Vereda pulls from multiple sources: Git commits and PR metrics, Jira or Linear activity, goal completion rates, action item progress, 1:1 check-in notes, and AI micro check-in responses. The more integrations you enable, the richer the data context. Missing data sources are acknowledged—never held against the engineer.
How does Vereda ensure fair and unbiased reviews?
Our AI prompts are specifically designed to: cite evidence before conclusions, avoid activity-count bias (quality over quantity), assess against level expectations (not arbitrary standards), acknowledge data limitations, and frame growth areas as aspirational opportunities. The AI shows its reasoning so you can verify fairness.
Can I customize the review format?
The core structure (summary, achievements, strengths, growth areas, development plan, rating) is consistent to ensure completeness. However, you can ask the AI to emphasize certain aspects, add sections, or adjust tone during the refinement phase.
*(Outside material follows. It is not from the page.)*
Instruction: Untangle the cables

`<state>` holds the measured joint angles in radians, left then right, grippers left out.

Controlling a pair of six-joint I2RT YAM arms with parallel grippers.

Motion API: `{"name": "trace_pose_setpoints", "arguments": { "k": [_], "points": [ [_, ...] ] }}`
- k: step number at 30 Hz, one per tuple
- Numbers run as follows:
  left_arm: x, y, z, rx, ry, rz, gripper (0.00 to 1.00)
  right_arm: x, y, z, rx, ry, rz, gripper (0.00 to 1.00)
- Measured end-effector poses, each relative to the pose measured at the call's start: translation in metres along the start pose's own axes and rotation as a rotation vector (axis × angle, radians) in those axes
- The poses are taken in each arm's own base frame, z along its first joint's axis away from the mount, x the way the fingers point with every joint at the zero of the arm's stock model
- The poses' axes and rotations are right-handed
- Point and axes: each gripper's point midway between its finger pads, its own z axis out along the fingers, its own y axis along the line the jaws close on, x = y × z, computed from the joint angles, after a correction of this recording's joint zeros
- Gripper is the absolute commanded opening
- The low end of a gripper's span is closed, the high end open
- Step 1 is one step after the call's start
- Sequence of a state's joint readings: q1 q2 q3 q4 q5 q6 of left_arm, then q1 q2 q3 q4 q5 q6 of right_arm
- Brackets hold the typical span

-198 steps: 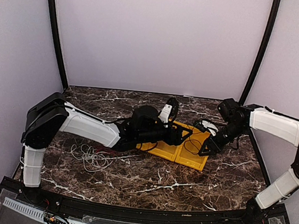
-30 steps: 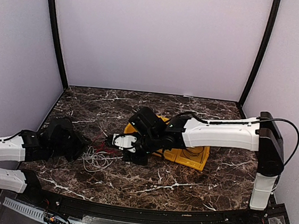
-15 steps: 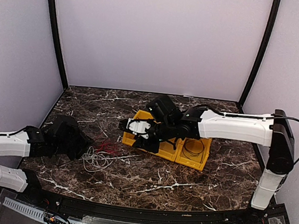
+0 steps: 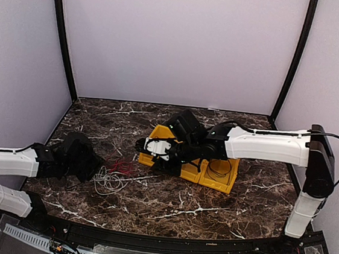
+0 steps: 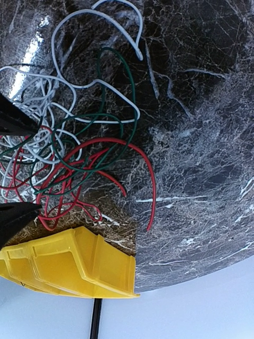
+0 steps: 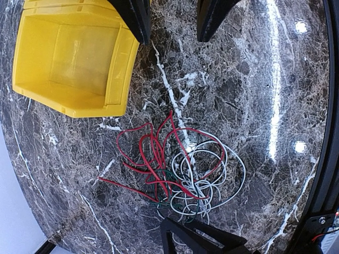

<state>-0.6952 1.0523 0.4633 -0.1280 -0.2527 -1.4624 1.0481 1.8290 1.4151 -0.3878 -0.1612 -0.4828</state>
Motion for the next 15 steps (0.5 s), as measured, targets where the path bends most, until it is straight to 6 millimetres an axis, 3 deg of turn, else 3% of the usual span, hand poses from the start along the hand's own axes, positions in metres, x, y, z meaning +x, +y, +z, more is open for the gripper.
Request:
{"name": "trace_pose_setpoints", "arguments": {
  "k": [9, 15],
  "points": [
    [-0.004, -0.001, 0.002, 0.008, -0.024, 0.014, 0.15, 0.0, 0.001, 0.0, -0.003, -0.002, 0.002, 0.32],
    [-0.01, -0.004, 0.003, 0.019, -0.047, 0.033, 0.05, 0.0, 0.001, 0.0, -0.003, -0.001, 0.002, 0.32]
  ]
}}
The manager always has final editorial control.
How often should I use Vereda for performance reviews?
Most teams run formal reviews quarterly or semi-annually. Vereda supports any cadence. Because the system continuously collects data from standups, 1:1s, and goals, you're not starting from scratch each cycle. Monthly calibration sessions (like with our 9-box grid) complement formal review periods.
What if I disagree with the AI's assessment?
The AI generates a draft based on available data and your input—it's a starting point, not a final verdict. You can refine any section, ask for different emphasis, or override conclusions entirely. The review is yours; AI just accelerates the writing process.